**PROBLEM REQUIREMENTS:**
The data must be transcribed exactly, with no line missing.

**GIVEN INFORMATION:**
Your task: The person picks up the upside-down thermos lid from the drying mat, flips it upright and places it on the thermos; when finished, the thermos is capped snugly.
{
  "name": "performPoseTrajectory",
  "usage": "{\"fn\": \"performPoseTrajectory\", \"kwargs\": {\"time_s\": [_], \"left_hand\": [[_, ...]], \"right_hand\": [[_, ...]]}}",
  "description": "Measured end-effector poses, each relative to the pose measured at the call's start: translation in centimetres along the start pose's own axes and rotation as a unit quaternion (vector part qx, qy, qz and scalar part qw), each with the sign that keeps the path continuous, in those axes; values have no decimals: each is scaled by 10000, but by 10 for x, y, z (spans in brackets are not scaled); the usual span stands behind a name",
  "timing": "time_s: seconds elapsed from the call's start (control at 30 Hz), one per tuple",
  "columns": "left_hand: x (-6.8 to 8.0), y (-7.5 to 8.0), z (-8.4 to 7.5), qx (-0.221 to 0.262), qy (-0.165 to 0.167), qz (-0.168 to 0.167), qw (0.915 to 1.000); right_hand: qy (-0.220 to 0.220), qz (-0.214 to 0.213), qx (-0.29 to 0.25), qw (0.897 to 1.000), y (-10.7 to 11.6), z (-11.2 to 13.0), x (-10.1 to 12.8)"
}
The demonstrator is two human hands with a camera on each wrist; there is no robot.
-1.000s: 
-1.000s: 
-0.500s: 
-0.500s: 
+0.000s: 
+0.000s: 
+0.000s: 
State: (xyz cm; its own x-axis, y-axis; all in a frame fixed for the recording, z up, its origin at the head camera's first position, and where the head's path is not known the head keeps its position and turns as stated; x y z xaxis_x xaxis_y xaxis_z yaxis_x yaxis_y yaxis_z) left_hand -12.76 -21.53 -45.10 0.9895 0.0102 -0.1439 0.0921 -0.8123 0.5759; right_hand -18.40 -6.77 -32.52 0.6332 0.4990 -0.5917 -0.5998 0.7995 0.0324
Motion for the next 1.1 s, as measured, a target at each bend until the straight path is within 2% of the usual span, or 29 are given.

**ANSWER FOR THE TASK:**
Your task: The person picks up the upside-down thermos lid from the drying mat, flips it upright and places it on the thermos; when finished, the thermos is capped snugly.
{
  "name": "performPoseTrajectory",
  "usage": "{\"fn\": \"performPoseTrajectory\", \"kwargs\": {\"time_s\": [_], \"left_hand\": [[_, ...]], \"right_hand\": [[_, ...]]}}",
  "description": "Measured end-effector poses, each relative to the pose measured at the call's start: translation in centimetres along the start pose's own axes and rotation as a unit quaternion (vector part qx, qy, qz and scalar part qw), each with the sign that keeps the path continuous, in those axes; values have no decimals: each is scaled by 10000, but by 10 for x, y, z (spans in brackets are not scaled); the usual span stands behind a name",
  "timing": "time_s: seconds elapsed from the call's start (control at 30 Hz), one per tuple",
  "columns": "left_hand: x (-6.8 to 8.0), y (-7.5 to 8.0), z (-8.4 to 7.5), qx (-0.221 to 0.262), qy (-0.165 to 0.167), qz (-0.168 to 0.167), qw (0.915 to 1.000); right_hand: qy (-0.220 to 0.220), qz (-0.214 to 0.213), qx (-0.29 to 0.25), qw (0.897 to 1.000), y (-10.7 to 11.6), z (-11.2 to 13.0), x (-10.1 to 12.8)"
}
The demonstrator is two human hands with a camera on each wrist; there is no robot.
-1.000s: 
-1.000s: 
-0.500s: 
-0.500s: 
+0.000s: 
+0.000s: 
+0.000s: 
State: (xyz cm; its own x-axis, y-axis; all in a frame fixed for the recording, z up, its origin at the head camera's first position, and where the head's path is not known the head keeps its position and turns as stated; x y z xaxis_x xaxis_y xaxis_z yaxis_x yaxis_y yaxis_z) left_hand -12.76 -21.53 -45.10 0.9895 0.0102 -0.1439 0.0921 -0.8123 0.5759; right_hand -18.40 -6.77 -32.52 0.6332 0.4990 -0.5917 -0.5998 0.7995 0.0324
Motion for the next 1.1 s, as measured, a target at each bend until the straight path is within 2% of the usual span, or 29 are given.

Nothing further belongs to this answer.